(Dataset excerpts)
────

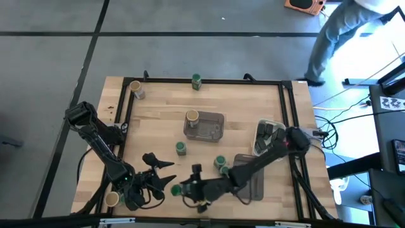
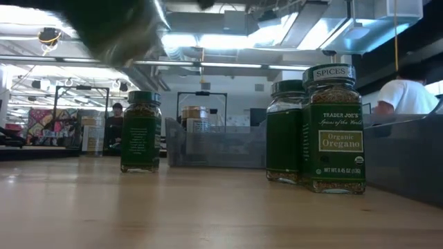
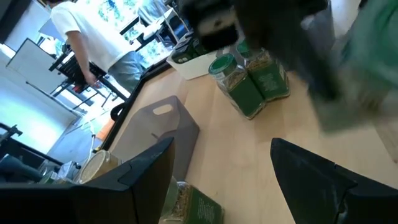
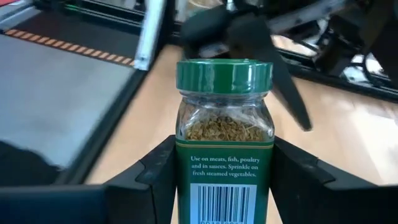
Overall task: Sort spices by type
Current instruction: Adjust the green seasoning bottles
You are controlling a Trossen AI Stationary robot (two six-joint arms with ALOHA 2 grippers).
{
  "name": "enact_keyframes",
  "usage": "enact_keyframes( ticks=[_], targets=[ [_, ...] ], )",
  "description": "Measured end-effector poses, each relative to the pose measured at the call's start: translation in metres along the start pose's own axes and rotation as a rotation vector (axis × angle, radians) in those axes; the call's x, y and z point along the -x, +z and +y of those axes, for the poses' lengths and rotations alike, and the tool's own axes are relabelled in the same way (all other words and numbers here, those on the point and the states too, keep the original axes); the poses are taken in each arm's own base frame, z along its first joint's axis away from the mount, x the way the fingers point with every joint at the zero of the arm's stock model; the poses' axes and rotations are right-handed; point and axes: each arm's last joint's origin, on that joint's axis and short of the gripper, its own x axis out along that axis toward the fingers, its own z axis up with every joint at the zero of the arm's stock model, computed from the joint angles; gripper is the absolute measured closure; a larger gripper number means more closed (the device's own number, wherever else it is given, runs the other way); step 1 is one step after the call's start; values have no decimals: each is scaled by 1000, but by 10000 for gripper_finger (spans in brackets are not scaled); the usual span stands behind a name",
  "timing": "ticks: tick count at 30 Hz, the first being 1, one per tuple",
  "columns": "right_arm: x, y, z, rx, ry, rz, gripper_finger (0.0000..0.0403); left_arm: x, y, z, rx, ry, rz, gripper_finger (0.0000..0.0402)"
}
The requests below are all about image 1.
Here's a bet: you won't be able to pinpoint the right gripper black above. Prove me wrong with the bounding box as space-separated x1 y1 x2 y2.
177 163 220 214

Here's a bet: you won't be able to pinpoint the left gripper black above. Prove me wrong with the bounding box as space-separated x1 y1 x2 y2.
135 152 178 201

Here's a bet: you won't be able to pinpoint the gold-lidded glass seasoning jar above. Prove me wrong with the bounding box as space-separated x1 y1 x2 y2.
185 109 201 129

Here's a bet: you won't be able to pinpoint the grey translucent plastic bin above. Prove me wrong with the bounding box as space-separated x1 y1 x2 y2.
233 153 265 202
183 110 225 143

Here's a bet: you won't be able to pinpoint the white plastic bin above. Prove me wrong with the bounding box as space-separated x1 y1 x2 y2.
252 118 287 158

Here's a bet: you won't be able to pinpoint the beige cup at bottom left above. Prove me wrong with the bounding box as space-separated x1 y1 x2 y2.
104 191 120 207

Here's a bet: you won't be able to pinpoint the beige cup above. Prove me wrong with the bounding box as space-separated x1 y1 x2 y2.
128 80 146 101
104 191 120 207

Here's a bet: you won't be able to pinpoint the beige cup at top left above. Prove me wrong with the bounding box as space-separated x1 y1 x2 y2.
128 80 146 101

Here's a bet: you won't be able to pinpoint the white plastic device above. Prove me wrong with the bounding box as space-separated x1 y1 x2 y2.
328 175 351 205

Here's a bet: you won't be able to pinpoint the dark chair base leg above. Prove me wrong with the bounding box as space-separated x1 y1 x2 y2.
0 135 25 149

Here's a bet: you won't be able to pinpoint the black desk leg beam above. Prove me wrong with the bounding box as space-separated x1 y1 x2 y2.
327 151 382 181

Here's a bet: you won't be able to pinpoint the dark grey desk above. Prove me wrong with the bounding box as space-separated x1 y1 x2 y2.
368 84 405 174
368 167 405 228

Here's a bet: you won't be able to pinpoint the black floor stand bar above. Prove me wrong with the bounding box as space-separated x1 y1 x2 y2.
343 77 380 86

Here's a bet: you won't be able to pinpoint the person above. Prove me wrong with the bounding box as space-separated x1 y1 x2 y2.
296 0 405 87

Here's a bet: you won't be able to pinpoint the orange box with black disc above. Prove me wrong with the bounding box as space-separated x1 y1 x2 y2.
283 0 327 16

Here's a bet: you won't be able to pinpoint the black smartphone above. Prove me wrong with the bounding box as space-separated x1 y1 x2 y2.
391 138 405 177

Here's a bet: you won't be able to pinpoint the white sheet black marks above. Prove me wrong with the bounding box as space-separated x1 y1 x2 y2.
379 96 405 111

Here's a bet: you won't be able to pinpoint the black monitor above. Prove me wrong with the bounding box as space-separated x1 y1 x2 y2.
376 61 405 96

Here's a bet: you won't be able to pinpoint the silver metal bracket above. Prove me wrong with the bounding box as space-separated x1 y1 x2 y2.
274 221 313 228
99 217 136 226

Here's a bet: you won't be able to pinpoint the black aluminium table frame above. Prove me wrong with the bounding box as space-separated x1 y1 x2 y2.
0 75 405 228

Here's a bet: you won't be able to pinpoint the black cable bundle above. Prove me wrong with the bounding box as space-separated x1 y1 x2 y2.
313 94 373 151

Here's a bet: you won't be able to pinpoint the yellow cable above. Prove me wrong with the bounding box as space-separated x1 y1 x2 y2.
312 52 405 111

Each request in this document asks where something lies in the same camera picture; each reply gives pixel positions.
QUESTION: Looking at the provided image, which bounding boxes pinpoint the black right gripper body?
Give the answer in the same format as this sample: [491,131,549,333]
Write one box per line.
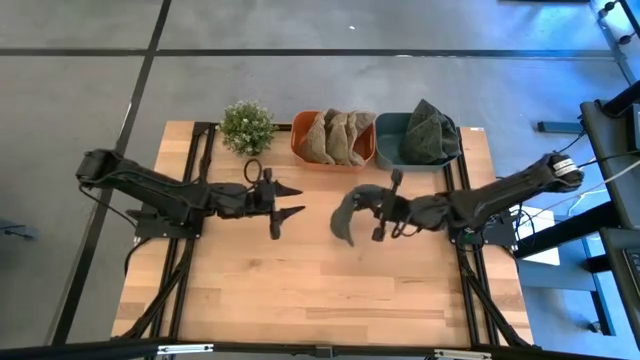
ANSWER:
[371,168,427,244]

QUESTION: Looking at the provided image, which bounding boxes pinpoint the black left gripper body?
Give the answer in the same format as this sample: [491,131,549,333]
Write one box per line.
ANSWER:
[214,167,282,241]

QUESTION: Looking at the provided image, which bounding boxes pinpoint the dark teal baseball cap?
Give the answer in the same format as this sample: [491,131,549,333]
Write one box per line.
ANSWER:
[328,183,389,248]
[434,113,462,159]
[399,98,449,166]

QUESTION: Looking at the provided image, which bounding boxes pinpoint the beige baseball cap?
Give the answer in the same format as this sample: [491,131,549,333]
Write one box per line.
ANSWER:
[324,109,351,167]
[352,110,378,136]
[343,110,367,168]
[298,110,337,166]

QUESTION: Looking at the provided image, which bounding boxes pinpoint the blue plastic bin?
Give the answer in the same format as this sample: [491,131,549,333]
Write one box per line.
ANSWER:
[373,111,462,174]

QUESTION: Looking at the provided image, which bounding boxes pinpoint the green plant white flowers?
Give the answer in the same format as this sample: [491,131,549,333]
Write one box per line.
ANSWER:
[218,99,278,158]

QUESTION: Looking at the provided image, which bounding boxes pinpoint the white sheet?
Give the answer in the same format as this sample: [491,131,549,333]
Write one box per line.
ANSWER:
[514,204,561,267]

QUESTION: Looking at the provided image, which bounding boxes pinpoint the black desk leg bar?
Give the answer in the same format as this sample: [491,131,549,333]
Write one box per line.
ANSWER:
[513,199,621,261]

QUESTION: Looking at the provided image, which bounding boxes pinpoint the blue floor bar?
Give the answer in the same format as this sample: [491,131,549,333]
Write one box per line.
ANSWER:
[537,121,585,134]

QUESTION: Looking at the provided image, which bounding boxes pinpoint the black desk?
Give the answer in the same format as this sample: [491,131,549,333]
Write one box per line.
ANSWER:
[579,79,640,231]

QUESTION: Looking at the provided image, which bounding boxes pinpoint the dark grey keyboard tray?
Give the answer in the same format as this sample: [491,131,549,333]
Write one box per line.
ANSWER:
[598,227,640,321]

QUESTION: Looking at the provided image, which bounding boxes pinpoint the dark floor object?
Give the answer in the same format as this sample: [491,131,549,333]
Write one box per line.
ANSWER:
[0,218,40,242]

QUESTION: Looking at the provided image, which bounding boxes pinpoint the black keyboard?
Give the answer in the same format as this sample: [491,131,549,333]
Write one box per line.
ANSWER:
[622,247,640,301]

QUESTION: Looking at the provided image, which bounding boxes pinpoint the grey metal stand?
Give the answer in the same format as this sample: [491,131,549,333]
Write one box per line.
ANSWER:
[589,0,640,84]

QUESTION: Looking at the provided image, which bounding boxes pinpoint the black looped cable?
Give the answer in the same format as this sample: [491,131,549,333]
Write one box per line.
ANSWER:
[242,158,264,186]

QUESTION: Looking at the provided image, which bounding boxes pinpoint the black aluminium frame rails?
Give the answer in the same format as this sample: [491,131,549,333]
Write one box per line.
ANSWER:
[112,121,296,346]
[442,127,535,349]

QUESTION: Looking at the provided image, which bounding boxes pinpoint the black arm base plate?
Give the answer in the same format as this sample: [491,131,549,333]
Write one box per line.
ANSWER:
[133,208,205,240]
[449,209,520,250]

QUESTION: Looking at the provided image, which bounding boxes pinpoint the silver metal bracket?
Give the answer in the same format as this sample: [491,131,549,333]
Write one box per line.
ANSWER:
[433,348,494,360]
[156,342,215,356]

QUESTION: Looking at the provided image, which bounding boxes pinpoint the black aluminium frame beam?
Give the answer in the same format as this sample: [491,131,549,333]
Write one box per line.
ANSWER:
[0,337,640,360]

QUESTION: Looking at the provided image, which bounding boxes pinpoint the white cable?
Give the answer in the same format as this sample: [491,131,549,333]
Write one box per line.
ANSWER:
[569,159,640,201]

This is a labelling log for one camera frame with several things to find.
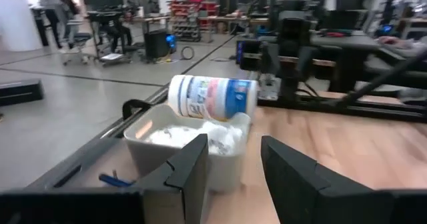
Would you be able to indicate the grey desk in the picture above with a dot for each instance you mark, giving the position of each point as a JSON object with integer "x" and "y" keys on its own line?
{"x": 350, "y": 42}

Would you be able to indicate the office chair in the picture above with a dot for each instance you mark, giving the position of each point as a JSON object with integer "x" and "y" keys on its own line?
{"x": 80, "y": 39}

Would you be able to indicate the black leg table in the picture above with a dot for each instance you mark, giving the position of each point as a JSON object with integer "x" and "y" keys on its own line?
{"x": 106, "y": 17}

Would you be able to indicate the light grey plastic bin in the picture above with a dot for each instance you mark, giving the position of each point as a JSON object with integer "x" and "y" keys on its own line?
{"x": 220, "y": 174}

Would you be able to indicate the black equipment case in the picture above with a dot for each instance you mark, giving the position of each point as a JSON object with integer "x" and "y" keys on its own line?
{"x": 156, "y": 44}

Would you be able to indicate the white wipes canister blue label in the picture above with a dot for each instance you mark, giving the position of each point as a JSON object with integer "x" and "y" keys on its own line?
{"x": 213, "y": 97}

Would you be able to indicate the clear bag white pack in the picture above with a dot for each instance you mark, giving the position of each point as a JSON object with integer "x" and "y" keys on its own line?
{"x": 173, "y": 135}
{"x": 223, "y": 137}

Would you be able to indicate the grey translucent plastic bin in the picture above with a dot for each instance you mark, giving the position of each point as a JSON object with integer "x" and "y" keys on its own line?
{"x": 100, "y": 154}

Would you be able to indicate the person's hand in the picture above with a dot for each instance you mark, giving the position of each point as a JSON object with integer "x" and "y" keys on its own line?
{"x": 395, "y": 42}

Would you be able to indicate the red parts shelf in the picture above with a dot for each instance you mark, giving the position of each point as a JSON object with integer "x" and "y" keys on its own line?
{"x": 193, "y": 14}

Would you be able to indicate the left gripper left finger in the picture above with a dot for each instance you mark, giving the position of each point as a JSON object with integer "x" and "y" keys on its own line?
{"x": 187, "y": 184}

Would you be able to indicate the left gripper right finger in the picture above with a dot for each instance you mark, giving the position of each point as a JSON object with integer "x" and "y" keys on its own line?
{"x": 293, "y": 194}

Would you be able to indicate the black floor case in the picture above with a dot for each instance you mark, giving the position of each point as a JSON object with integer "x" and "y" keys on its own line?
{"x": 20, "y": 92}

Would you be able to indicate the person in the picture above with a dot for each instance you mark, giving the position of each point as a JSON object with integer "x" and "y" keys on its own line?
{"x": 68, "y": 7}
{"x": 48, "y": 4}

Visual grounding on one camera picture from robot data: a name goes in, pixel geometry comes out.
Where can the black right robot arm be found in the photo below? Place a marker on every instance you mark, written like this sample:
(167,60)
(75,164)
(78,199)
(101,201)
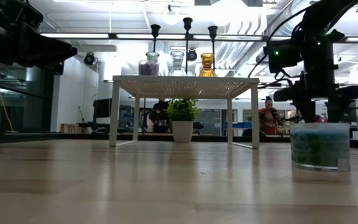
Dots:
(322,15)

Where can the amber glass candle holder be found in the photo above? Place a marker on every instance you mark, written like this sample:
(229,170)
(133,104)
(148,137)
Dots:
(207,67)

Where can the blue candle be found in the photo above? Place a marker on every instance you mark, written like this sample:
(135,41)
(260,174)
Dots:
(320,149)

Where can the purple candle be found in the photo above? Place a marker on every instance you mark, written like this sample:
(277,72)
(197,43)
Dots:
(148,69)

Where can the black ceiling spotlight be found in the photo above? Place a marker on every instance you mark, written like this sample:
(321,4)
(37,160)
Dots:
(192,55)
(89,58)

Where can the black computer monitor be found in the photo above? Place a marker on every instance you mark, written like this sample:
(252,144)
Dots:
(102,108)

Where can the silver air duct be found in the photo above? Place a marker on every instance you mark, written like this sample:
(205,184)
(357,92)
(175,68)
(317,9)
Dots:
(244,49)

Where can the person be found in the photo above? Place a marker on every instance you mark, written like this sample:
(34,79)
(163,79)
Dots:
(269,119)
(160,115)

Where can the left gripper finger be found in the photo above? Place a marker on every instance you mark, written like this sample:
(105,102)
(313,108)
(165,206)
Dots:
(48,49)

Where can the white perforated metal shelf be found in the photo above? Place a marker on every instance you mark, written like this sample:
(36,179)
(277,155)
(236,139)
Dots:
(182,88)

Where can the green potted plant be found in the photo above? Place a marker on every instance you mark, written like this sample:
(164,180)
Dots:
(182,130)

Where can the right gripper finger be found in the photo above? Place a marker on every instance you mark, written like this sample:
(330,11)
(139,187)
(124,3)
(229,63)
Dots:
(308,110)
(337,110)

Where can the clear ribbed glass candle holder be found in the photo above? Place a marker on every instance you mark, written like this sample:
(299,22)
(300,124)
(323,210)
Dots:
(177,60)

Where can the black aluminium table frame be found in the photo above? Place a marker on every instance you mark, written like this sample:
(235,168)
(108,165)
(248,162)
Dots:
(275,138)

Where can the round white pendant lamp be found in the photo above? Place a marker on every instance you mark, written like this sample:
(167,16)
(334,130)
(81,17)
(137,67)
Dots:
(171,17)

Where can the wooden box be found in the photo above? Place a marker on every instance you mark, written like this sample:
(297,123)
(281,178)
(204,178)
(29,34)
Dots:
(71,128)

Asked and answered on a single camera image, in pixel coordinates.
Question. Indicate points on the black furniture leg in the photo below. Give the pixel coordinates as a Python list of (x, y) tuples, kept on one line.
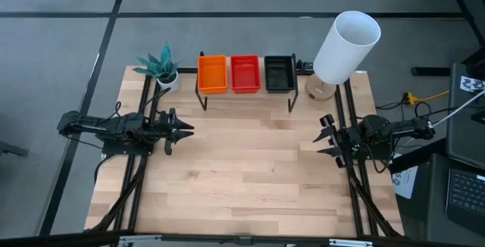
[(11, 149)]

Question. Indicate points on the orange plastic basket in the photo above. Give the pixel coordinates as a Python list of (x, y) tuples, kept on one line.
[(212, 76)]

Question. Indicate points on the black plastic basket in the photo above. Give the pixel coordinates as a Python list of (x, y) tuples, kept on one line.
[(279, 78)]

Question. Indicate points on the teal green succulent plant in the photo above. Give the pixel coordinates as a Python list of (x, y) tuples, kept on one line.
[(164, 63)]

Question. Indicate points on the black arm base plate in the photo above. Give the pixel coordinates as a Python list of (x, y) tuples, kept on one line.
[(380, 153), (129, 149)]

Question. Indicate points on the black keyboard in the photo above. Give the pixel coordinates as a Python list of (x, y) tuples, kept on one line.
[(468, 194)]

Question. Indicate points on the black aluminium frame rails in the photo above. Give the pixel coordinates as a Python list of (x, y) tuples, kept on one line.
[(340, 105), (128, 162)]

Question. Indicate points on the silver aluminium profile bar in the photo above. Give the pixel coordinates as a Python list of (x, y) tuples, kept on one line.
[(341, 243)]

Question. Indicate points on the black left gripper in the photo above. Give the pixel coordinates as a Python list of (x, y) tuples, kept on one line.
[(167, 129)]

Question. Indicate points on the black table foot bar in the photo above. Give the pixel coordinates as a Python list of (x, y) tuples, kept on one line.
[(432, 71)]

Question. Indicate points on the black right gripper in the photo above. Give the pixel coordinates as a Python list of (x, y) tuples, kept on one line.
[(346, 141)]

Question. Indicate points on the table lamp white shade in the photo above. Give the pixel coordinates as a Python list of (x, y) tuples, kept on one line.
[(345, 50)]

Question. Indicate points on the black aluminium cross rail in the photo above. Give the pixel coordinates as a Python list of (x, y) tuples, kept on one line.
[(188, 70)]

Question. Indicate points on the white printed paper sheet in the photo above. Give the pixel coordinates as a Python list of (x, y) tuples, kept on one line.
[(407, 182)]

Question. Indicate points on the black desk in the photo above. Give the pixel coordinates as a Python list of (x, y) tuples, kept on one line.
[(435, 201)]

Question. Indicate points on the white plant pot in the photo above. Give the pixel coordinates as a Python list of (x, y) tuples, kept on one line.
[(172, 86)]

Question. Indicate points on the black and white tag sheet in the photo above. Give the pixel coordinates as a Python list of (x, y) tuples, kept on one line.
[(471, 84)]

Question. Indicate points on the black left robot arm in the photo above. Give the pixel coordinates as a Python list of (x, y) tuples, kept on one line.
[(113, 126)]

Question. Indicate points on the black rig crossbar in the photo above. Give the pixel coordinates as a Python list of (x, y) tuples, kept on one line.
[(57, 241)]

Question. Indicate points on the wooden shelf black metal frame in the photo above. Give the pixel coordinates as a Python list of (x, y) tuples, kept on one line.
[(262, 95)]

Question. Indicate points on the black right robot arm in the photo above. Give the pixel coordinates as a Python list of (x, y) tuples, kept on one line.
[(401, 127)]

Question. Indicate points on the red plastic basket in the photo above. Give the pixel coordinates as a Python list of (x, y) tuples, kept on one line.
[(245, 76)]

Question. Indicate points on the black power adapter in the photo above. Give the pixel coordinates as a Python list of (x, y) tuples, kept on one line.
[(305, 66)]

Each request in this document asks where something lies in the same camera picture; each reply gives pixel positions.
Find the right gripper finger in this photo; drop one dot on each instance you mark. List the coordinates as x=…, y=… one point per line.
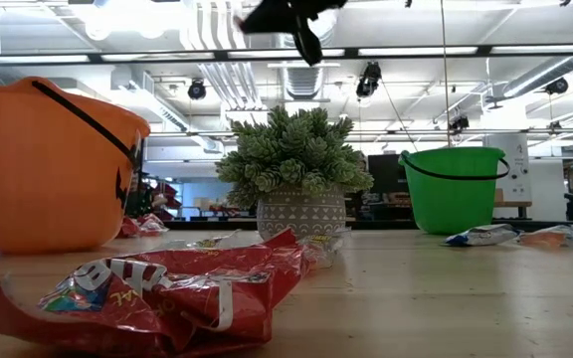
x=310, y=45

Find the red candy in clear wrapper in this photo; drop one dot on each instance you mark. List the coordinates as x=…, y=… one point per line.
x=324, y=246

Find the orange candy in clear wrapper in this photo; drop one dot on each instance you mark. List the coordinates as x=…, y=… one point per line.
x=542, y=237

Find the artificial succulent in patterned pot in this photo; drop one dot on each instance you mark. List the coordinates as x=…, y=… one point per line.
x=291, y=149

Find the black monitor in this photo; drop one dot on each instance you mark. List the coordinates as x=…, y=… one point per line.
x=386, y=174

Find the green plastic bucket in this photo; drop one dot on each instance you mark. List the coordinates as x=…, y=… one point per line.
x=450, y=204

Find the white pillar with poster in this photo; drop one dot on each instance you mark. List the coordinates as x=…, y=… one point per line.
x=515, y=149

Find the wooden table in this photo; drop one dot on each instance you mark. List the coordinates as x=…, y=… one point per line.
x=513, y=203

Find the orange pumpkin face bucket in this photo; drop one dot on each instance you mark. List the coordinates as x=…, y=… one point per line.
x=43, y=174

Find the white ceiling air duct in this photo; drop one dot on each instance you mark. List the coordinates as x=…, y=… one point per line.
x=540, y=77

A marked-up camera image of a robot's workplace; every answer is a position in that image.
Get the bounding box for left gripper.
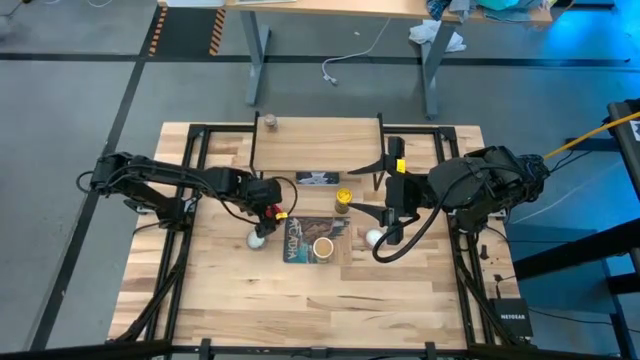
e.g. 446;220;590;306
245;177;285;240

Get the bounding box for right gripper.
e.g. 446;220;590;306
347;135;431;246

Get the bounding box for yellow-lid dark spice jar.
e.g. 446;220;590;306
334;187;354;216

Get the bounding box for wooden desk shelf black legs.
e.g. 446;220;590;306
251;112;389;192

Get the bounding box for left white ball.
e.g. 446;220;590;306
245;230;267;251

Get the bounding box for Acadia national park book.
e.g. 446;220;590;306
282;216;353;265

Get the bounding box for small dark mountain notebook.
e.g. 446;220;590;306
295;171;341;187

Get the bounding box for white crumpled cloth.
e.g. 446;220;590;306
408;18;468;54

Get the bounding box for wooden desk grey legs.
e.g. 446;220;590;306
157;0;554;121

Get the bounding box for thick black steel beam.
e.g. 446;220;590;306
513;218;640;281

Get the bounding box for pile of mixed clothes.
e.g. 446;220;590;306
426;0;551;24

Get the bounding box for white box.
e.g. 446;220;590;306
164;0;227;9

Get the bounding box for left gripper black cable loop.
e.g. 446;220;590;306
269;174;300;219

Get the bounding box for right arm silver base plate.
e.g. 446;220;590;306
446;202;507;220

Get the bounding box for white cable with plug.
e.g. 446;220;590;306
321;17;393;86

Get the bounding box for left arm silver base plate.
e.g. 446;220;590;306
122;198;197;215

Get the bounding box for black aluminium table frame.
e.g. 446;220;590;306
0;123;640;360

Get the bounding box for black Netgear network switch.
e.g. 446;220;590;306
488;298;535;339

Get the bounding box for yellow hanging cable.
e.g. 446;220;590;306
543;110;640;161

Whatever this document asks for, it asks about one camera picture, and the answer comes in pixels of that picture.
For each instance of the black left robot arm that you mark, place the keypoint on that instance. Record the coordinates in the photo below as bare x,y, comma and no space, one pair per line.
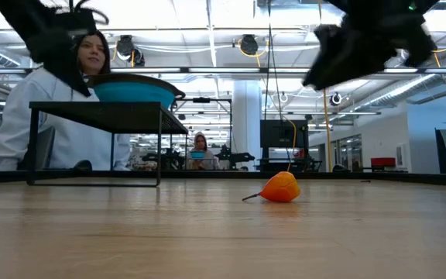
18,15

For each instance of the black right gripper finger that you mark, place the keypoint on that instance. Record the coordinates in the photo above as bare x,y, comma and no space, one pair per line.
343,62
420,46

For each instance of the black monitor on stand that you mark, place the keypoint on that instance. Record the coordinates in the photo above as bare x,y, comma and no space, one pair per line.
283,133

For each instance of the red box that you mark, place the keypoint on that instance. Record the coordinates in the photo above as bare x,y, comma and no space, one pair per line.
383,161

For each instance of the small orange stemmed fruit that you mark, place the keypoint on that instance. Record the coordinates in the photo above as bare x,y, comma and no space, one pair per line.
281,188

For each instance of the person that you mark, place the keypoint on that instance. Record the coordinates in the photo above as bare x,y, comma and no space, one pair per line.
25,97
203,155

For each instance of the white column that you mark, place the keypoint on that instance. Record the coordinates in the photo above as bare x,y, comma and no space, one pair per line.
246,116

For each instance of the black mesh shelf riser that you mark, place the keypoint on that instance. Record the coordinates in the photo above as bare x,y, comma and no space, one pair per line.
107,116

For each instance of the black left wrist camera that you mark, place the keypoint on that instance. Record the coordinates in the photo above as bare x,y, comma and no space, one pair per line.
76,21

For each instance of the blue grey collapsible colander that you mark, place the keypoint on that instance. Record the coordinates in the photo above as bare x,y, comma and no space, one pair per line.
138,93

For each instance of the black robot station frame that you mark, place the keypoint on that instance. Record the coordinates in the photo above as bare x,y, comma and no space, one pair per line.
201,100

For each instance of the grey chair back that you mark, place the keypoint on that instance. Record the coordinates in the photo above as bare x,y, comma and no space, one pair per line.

────

PROBLEM DESCRIPTION
Look through the records and copy every line that has the word "ticks".

WRITTEN ANSWER
  "usage": "enact_keyframes( ticks=[_], targets=[ [_, ...] ], )",
  "timing": "ticks: tick count at 30 Hz, the first being 1, one per tuple",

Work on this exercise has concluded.